実際の地獄は阿鼻とはかけ離れていて、それが彼女は好きだ、と言った。彼女はたまたま船渡しの真似事のような全てができるものであって、たまたま居合わせたに近かった。彼女はその子供の魂を受け入れたかもしれない。しかし僕には分からない何かだ。もう一人は死者が掴みかかってくるのを大槍でひっぺがしたりしたのだ。彼女はアマゾンであって戦士だが、もう一人は上とか下を自由に行き来できるような生業であった。


こうしてあのような死は存在しない事を知って、僕は自分にかかっている脅しについて再考せざるを得なかった。荒野を基本にすれば生を自分に感じさせる事が出来るようになった。ゼロからもしくはそれ以上かしかないのだ。もしその脅しが、何か引き込むような要素を持っているとしてもそいつに住むところはなかったのだ。だから人は前提条件そのものを恐れている。地獄はあってあるべきもので、天国もまた前提条件である。男と女のように。しかしそれが僕の彼女に正しくすり替わった時に、実際に疑念や影はその温床を失うのである。

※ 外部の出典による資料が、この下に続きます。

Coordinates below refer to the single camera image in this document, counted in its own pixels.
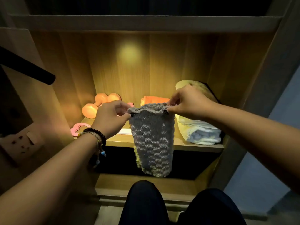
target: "person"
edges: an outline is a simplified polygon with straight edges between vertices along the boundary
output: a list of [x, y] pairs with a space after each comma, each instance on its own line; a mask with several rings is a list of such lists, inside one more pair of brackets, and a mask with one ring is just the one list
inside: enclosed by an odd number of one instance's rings
[[[178, 89], [168, 102], [169, 113], [203, 120], [244, 146], [292, 190], [300, 189], [300, 130], [243, 110], [212, 102], [194, 86]], [[103, 104], [92, 128], [106, 138], [130, 119], [125, 102]], [[97, 139], [84, 134], [0, 197], [0, 224], [41, 224], [50, 215], [79, 168], [95, 151]], [[179, 224], [246, 224], [233, 201], [222, 191], [206, 189], [180, 214]], [[147, 181], [128, 193], [120, 224], [168, 224], [162, 196]]]

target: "gray textured fabric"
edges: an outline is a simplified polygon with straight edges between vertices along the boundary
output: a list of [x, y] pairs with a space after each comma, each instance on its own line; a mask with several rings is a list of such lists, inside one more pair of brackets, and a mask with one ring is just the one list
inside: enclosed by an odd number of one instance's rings
[[165, 109], [166, 103], [150, 103], [128, 110], [134, 113], [129, 124], [142, 170], [156, 177], [172, 170], [175, 116]]

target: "gray fuzzy cloth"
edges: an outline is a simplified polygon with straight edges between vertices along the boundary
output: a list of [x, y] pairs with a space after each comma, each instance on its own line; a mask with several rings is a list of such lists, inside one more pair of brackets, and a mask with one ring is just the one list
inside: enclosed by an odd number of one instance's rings
[[166, 103], [150, 103], [128, 110], [137, 165], [155, 177], [166, 177], [172, 170], [175, 116], [165, 109]]

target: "leg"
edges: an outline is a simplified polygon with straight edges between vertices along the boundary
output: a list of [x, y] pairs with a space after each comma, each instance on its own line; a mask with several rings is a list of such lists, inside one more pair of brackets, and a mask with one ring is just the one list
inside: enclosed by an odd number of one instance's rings
[[119, 225], [166, 225], [166, 205], [159, 190], [149, 181], [138, 181], [129, 190]]
[[246, 222], [229, 196], [219, 189], [205, 189], [180, 214], [178, 224], [246, 225]]

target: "forearm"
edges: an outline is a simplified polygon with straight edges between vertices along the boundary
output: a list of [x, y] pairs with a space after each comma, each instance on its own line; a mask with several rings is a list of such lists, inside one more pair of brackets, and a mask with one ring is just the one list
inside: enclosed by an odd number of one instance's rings
[[214, 103], [207, 121], [233, 137], [290, 187], [300, 180], [300, 130]]
[[0, 197], [0, 224], [41, 224], [66, 187], [96, 149], [84, 134]]

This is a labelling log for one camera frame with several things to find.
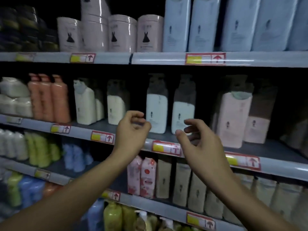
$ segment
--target beige bottle
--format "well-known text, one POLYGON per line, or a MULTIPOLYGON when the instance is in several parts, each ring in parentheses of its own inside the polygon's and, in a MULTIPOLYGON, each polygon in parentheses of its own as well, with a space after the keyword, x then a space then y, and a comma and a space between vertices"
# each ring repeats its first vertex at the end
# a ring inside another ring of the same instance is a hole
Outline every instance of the beige bottle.
POLYGON ((51 96, 51 82, 50 78, 43 73, 38 74, 41 77, 40 93, 43 104, 43 120, 47 122, 54 122, 54 107, 51 96))
POLYGON ((51 84, 54 117, 57 123, 68 123, 71 121, 68 105, 68 88, 59 75, 52 75, 55 82, 51 84))
POLYGON ((31 102, 33 110, 33 118, 36 120, 43 120, 43 106, 40 94, 40 78, 37 74, 29 73, 31 81, 28 82, 28 88, 31 93, 31 102))

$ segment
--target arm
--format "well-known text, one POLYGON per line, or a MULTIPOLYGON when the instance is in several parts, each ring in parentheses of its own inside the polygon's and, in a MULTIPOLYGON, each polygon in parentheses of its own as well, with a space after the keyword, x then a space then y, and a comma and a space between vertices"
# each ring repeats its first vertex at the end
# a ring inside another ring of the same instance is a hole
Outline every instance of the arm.
POLYGON ((1 231, 69 230, 117 178, 143 147, 151 124, 138 111, 128 111, 117 127, 111 155, 52 196, 0 224, 1 231), (139 122, 143 127, 132 124, 139 122))
POLYGON ((187 136, 180 130, 175 134, 188 164, 249 231, 299 230, 241 184, 226 160, 219 137, 202 120, 188 119, 184 122, 190 125, 184 131, 193 134, 187 136))

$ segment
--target light blue bottle
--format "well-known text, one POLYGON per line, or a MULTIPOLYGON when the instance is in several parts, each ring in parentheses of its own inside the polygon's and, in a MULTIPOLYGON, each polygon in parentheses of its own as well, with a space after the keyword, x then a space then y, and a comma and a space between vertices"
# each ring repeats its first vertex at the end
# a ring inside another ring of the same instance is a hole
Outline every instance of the light blue bottle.
POLYGON ((186 52, 190 0, 166 0, 163 52, 186 52))
POLYGON ((189 31, 189 52, 214 49, 220 0, 194 0, 189 31))
POLYGON ((86 168, 84 154, 81 146, 77 143, 73 144, 73 153, 74 153, 74 163, 73 163, 73 170, 74 172, 82 172, 86 168))
POLYGON ((101 231, 104 200, 98 199, 88 210, 88 231, 101 231))
POLYGON ((21 181, 18 183, 20 193, 21 193, 21 200, 22 200, 22 208, 27 208, 33 204, 32 196, 30 187, 34 182, 33 177, 23 176, 21 181))
POLYGON ((30 193, 32 197, 32 202, 36 203, 43 198, 43 190, 45 187, 45 181, 41 179, 33 179, 33 183, 30 186, 30 193))
POLYGON ((71 139, 69 137, 62 136, 62 148, 64 151, 65 168, 72 170, 74 168, 74 149, 71 139))
POLYGON ((84 152, 84 161, 86 165, 90 165, 93 163, 93 158, 90 153, 90 147, 89 146, 84 146, 83 147, 83 152, 84 152))

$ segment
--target pink container
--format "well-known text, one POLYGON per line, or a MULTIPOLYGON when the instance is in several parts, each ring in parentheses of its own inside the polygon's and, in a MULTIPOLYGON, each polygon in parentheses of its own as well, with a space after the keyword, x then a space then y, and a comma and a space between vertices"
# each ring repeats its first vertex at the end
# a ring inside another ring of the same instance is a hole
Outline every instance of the pink container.
POLYGON ((108 18, 109 51, 137 51, 137 21, 126 15, 115 14, 108 18))
POLYGON ((161 52, 164 18, 147 14, 138 19, 137 52, 161 52))

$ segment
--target pink package
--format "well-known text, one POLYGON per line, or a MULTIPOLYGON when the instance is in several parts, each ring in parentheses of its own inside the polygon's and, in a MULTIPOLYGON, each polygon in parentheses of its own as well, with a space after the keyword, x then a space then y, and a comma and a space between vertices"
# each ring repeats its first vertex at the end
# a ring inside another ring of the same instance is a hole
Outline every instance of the pink package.
POLYGON ((145 158, 141 167, 140 196, 152 199, 155 192, 157 163, 151 158, 145 158))
POLYGON ((129 194, 140 195, 141 164, 142 158, 136 156, 136 158, 127 166, 127 185, 129 194))

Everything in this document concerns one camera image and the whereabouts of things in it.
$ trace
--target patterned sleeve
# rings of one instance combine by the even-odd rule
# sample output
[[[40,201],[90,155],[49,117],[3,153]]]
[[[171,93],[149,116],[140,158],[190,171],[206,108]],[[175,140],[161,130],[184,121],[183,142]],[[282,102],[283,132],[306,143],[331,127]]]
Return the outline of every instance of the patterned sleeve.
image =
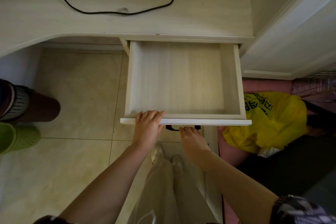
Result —
[[[322,224],[336,223],[336,218],[324,209],[304,198],[296,196],[279,197],[273,206],[271,224]]]
[[[37,221],[34,222],[34,224],[71,224],[71,223],[67,222],[66,220],[60,217],[48,215],[38,219]]]

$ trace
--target forearm
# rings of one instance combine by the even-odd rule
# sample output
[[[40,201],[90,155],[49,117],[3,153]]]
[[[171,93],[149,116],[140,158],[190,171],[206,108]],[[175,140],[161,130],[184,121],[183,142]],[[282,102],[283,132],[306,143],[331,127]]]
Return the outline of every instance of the forearm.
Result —
[[[216,184],[242,223],[270,222],[278,198],[274,193],[211,151],[204,151],[201,158],[201,169]]]
[[[146,152],[134,145],[93,180],[60,214],[74,223],[115,223]]]

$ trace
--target white desk
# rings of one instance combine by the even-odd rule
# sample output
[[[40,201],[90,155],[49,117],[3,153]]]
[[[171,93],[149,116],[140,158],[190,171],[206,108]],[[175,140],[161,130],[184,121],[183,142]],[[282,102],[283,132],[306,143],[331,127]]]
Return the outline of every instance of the white desk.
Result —
[[[170,0],[68,0],[85,11],[140,11]],[[253,38],[249,0],[175,0],[136,16],[85,15],[63,0],[0,0],[0,56],[59,36],[189,39],[243,43]]]

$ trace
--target black drawer handle
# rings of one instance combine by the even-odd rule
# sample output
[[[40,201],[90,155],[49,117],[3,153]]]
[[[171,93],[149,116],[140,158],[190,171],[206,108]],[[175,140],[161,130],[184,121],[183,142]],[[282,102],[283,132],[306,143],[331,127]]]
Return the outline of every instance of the black drawer handle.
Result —
[[[201,125],[195,125],[195,128],[197,130],[201,129]],[[171,125],[166,125],[166,129],[171,130],[171,131],[179,131],[178,129],[173,129],[173,127]]]

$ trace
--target pants
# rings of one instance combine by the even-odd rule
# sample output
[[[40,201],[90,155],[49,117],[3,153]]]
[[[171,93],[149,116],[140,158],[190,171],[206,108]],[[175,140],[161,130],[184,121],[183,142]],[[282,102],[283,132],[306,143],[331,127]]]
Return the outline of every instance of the pants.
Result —
[[[152,224],[152,215],[142,218],[151,210],[156,224],[217,222],[196,184],[162,155],[155,159],[127,223]]]

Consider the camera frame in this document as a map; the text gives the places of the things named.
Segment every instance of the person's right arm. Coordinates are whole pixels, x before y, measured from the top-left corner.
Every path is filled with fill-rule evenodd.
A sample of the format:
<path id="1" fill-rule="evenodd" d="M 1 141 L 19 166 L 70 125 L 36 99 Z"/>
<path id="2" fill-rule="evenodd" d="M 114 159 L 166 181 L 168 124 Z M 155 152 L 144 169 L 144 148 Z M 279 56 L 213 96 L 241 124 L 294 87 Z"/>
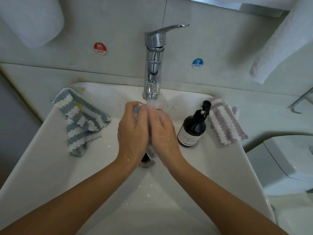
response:
<path id="1" fill-rule="evenodd" d="M 150 106 L 149 119 L 155 152 L 223 235 L 288 235 L 260 212 L 192 167 L 179 150 L 175 129 L 167 114 Z"/>

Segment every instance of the white sink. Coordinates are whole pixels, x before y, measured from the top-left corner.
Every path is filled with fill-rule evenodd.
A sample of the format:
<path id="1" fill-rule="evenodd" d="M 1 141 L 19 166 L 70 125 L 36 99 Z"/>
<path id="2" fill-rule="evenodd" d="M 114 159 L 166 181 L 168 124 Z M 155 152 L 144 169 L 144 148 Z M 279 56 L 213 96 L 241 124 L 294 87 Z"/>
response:
<path id="1" fill-rule="evenodd" d="M 65 117 L 54 107 L 0 190 L 0 230 L 112 162 L 118 153 L 117 127 L 125 103 L 145 102 L 143 87 L 100 83 L 72 87 L 109 114 L 112 122 L 82 158 L 71 157 Z M 162 89 L 157 101 L 178 132 L 185 117 L 194 114 L 208 98 L 206 94 Z M 275 221 L 240 143 L 221 145 L 207 121 L 198 145 L 181 147 L 181 151 L 196 169 Z M 138 167 L 78 234 L 218 234 L 161 161 L 155 161 L 150 168 Z"/>

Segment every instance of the toilet tank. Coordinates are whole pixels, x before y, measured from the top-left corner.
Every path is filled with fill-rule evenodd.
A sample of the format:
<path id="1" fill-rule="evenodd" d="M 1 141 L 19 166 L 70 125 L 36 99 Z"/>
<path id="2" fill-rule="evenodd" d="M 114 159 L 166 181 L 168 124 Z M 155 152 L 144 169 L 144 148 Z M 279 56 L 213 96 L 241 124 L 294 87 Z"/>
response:
<path id="1" fill-rule="evenodd" d="M 301 193 L 313 188 L 313 136 L 270 138 L 247 156 L 269 196 Z"/>

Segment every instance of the faucet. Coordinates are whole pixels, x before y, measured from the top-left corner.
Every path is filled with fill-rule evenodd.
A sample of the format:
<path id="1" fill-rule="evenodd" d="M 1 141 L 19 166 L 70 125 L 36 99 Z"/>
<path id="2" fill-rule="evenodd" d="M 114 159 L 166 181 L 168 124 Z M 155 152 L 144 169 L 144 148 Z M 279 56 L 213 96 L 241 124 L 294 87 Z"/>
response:
<path id="1" fill-rule="evenodd" d="M 161 66 L 164 46 L 166 44 L 166 32 L 187 27 L 189 24 L 167 26 L 152 32 L 145 32 L 146 72 L 143 98 L 157 98 L 161 90 Z"/>

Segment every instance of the person's left arm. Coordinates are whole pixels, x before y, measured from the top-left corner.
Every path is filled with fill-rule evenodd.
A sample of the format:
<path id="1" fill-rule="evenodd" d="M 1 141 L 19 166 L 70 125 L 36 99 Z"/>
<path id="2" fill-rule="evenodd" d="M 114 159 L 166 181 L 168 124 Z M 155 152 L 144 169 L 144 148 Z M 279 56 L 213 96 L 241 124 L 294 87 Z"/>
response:
<path id="1" fill-rule="evenodd" d="M 38 207 L 2 231 L 7 234 L 76 234 L 89 217 L 123 184 L 148 146 L 148 112 L 143 104 L 135 122 L 129 102 L 119 123 L 119 153 L 115 161 L 73 188 Z"/>

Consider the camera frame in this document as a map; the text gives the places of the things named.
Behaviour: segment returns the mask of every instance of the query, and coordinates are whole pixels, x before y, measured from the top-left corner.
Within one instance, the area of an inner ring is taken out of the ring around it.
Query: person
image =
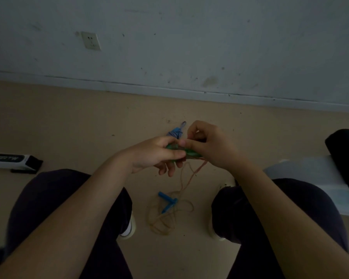
[[[123,185],[151,166],[173,176],[171,160],[181,167],[185,151],[168,150],[169,143],[200,153],[237,181],[212,203],[213,233],[241,243],[228,278],[349,278],[346,231],[330,198],[309,183],[270,180],[204,121],[189,127],[187,139],[156,137],[122,150],[91,176],[40,173],[11,212],[0,278],[131,278],[116,243],[132,228]]]

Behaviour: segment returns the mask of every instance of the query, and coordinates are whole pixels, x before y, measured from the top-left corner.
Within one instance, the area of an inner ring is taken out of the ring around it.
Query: green object
[[[191,149],[186,149],[184,147],[181,147],[177,144],[169,144],[166,149],[170,149],[170,150],[183,150],[186,152],[186,158],[202,158],[203,156],[198,154],[197,152],[191,150]]]

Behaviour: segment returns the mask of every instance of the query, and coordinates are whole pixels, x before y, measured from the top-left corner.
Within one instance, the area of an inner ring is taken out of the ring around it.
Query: baseboard
[[[299,108],[306,110],[321,110],[328,112],[349,113],[349,105],[325,103],[307,100],[294,100],[284,98],[248,96],[241,94],[227,94],[216,92],[191,91],[183,89],[171,89],[162,87],[151,87],[136,84],[126,84],[107,81],[96,81],[86,79],[64,78],[46,75],[35,75],[26,73],[14,73],[0,71],[0,80],[17,83],[42,84],[59,87],[102,90],[119,93],[140,94],[148,96],[161,96],[169,98],[181,98],[189,100],[212,101],[220,103],[251,104],[257,106]]]

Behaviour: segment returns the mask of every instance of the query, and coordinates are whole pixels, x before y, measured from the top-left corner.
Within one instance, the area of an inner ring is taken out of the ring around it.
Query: electrical outlet
[[[90,32],[81,32],[85,48],[101,51],[100,43],[98,42],[97,34]]]

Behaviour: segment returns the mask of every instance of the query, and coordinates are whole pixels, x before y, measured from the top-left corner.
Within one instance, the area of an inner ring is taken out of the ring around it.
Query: person's left hand
[[[177,167],[181,168],[186,156],[185,151],[166,149],[172,143],[178,143],[178,140],[172,136],[155,137],[122,150],[121,154],[132,161],[132,173],[155,166],[159,169],[159,175],[163,175],[168,167],[168,176],[172,177],[176,170],[172,160],[176,160]]]

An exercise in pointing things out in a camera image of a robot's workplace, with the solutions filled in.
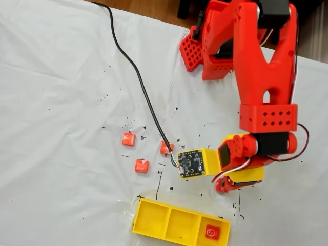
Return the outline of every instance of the wooden floor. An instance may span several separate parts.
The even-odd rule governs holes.
[[[180,0],[93,0],[93,2],[188,28],[197,24],[200,10],[206,7],[201,3],[206,1],[192,1],[188,18],[178,19]]]

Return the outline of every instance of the circuit board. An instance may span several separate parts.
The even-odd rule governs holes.
[[[181,178],[201,176],[205,174],[204,160],[201,150],[179,153],[178,161]]]

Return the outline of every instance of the red robotic arm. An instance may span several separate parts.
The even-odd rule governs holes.
[[[261,41],[273,29],[279,42],[268,63]],[[297,12],[287,1],[211,0],[203,24],[192,26],[180,44],[188,71],[203,64],[203,80],[222,79],[235,71],[240,96],[239,126],[250,132],[226,140],[218,148],[221,169],[272,163],[271,157],[294,153],[297,105],[292,103],[296,76]],[[270,95],[263,102],[264,94]]]

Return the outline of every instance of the wire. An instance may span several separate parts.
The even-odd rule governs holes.
[[[213,184],[216,184],[219,179],[223,178],[228,173],[231,173],[231,172],[234,172],[234,171],[241,171],[241,170],[245,169],[246,167],[248,167],[251,164],[251,162],[252,162],[252,158],[251,157],[248,157],[247,160],[245,161],[245,163],[243,165],[238,166],[238,167],[233,168],[233,169],[230,169],[230,170],[227,170],[227,171],[220,172],[218,175],[216,175],[212,179],[212,183]]]
[[[155,115],[155,112],[154,112],[153,106],[152,106],[152,104],[150,103],[150,100],[149,100],[149,97],[148,97],[147,91],[146,91],[146,89],[145,89],[144,82],[142,81],[142,78],[141,78],[140,72],[139,72],[137,66],[135,65],[135,63],[129,58],[129,56],[124,52],[124,50],[119,46],[119,44],[118,44],[118,42],[117,42],[116,35],[115,35],[115,31],[114,31],[113,13],[112,13],[111,9],[110,9],[108,6],[106,6],[106,5],[104,5],[104,4],[101,4],[101,3],[95,3],[95,2],[92,2],[92,3],[97,4],[97,5],[101,6],[101,7],[107,8],[107,10],[108,10],[108,12],[109,12],[109,15],[110,15],[110,19],[111,19],[111,29],[112,29],[112,35],[113,35],[113,39],[114,39],[114,41],[115,41],[115,44],[116,44],[118,50],[122,53],[122,55],[123,55],[123,56],[124,56],[124,57],[125,57],[130,63],[131,63],[131,65],[133,66],[135,72],[137,73],[137,76],[138,76],[138,79],[139,79],[139,82],[140,82],[140,85],[141,85],[141,89],[142,89],[143,94],[144,94],[144,96],[145,96],[145,99],[146,99],[146,101],[147,101],[147,104],[148,104],[148,107],[149,107],[150,113],[152,114],[152,117],[153,117],[153,119],[154,119],[154,121],[155,121],[155,124],[156,124],[156,126],[157,126],[157,128],[158,128],[158,131],[159,131],[160,135],[162,136],[163,141],[164,141],[166,147],[168,147],[168,149],[169,149],[169,151],[170,151],[170,154],[171,154],[171,157],[172,157],[173,154],[172,154],[172,149],[171,149],[170,143],[169,143],[168,139],[166,138],[166,136],[165,136],[165,134],[164,134],[162,128],[160,127],[160,124],[159,124],[158,120],[157,120],[157,117],[156,117],[156,115]]]
[[[299,157],[301,154],[304,153],[304,151],[306,150],[308,144],[309,144],[309,140],[310,140],[310,133],[308,131],[308,129],[301,123],[298,123],[299,126],[301,126],[305,132],[306,132],[306,142],[304,144],[304,147],[303,149],[297,154],[297,155],[294,155],[292,157],[289,157],[289,158],[285,158],[285,159],[276,159],[276,158],[273,158],[272,156],[267,156],[270,160],[273,160],[273,161],[278,161],[278,162],[282,162],[282,161],[289,161],[289,160],[293,160],[293,159],[296,159],[297,157]]]
[[[271,33],[273,32],[273,29],[271,30],[268,30],[267,32],[265,32],[265,35],[260,43],[260,46],[264,45],[267,41],[268,41],[268,38],[270,37]]]

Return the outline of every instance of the robotic arm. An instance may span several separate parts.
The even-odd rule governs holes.
[[[261,44],[273,29],[279,30],[279,43],[267,63]],[[211,158],[212,164],[204,150],[199,151],[197,158],[190,151],[179,153],[182,178],[197,176],[191,173],[193,162],[197,162],[203,175],[218,172],[213,179],[216,190],[227,192],[261,182],[263,166],[277,161],[281,154],[296,151],[297,139],[292,132],[298,125],[297,104],[292,103],[292,97],[297,37],[296,8],[287,0],[209,2],[197,26],[192,26],[181,41],[183,61],[187,71],[203,64],[203,80],[222,79],[230,70],[235,71],[240,97],[239,126],[249,134],[228,136],[217,149],[217,158]],[[266,92],[270,99],[265,103]],[[207,167],[212,172],[200,170]]]

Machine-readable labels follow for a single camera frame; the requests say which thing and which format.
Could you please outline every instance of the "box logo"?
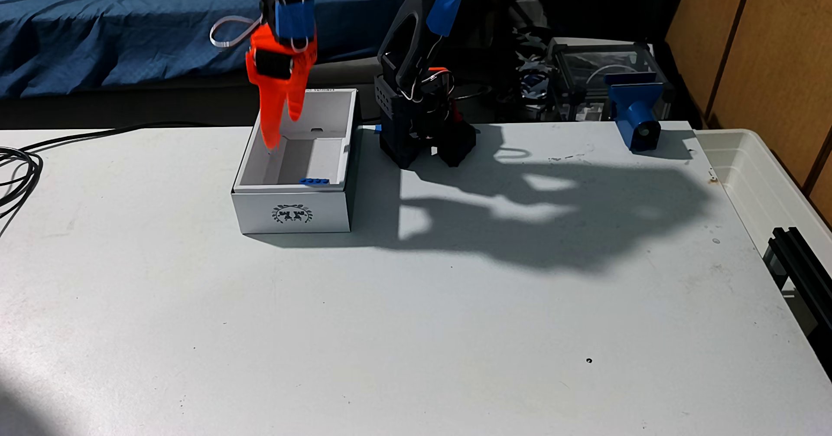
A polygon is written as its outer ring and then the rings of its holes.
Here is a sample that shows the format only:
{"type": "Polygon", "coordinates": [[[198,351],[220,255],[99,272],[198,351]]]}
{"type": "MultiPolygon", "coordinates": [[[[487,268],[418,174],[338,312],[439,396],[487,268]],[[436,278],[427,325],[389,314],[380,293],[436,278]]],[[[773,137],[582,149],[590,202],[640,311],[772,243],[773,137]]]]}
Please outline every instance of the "box logo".
{"type": "Polygon", "coordinates": [[[312,210],[300,204],[278,205],[271,210],[271,218],[274,218],[278,223],[286,223],[289,221],[308,223],[312,221],[312,210]]]}

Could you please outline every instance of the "white table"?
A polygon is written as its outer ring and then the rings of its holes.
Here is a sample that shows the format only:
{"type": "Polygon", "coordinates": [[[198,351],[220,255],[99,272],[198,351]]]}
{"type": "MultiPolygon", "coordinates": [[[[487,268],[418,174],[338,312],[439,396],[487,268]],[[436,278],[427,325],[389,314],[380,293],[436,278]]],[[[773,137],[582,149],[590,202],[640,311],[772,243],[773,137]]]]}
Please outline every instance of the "white table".
{"type": "Polygon", "coordinates": [[[828,434],[832,384],[663,127],[635,155],[613,123],[483,126],[404,172],[366,131],[352,234],[257,239],[249,129],[44,151],[0,237],[0,433],[828,434]]]}

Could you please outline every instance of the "wooden panel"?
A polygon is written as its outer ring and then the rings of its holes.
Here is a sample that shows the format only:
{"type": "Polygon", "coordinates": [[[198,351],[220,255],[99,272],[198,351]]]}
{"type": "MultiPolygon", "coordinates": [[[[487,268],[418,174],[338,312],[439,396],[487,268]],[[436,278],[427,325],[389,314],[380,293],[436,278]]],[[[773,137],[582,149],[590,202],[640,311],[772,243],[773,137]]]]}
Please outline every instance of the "wooden panel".
{"type": "Polygon", "coordinates": [[[829,132],[832,0],[748,0],[712,109],[756,131],[799,184],[829,132]]]}
{"type": "Polygon", "coordinates": [[[832,224],[832,159],[827,159],[809,198],[826,222],[832,224]]]}
{"type": "Polygon", "coordinates": [[[740,0],[681,0],[666,41],[691,98],[705,111],[740,0]]]}

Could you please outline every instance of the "blue bedsheet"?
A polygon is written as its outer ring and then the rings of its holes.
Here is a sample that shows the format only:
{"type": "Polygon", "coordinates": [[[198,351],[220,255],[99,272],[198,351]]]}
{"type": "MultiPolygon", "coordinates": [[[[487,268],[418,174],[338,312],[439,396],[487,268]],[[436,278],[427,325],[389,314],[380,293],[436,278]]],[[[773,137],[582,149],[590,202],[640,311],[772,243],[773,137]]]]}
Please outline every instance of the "blue bedsheet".
{"type": "MultiPolygon", "coordinates": [[[[374,55],[402,1],[315,0],[318,61],[374,55]]],[[[0,0],[0,99],[242,69],[248,42],[220,51],[208,32],[222,16],[257,18],[259,3],[0,0]]]]}

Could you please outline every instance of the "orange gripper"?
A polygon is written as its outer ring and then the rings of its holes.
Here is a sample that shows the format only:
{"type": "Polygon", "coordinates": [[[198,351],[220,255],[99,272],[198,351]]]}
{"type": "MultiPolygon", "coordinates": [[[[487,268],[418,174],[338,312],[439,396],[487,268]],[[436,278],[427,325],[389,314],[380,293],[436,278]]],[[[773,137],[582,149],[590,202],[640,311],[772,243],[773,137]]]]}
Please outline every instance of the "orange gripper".
{"type": "Polygon", "coordinates": [[[304,109],[309,71],[317,59],[317,35],[303,49],[297,47],[297,41],[294,47],[283,46],[275,41],[268,25],[257,27],[251,35],[251,48],[245,55],[245,69],[248,70],[249,81],[260,88],[260,133],[267,149],[273,150],[280,143],[280,119],[283,116],[284,101],[289,101],[289,117],[292,120],[300,118],[300,112],[304,109]],[[257,49],[290,56],[289,79],[260,74],[255,64],[257,49]]]}

つまりそいつはありもしないでたらめについて僕に吹き込んでいたのだ。


そうだろうと思った!世の中はそんなものである。

だから、くっつき虫の仕事はもっぱら死を防ぐことにはなく、生を従事させる事である。どうしてかというと死はいつのまにか消えてしまうからだ。僕は下についていつも考えていたが、問題は上について考えることにあるのだ…。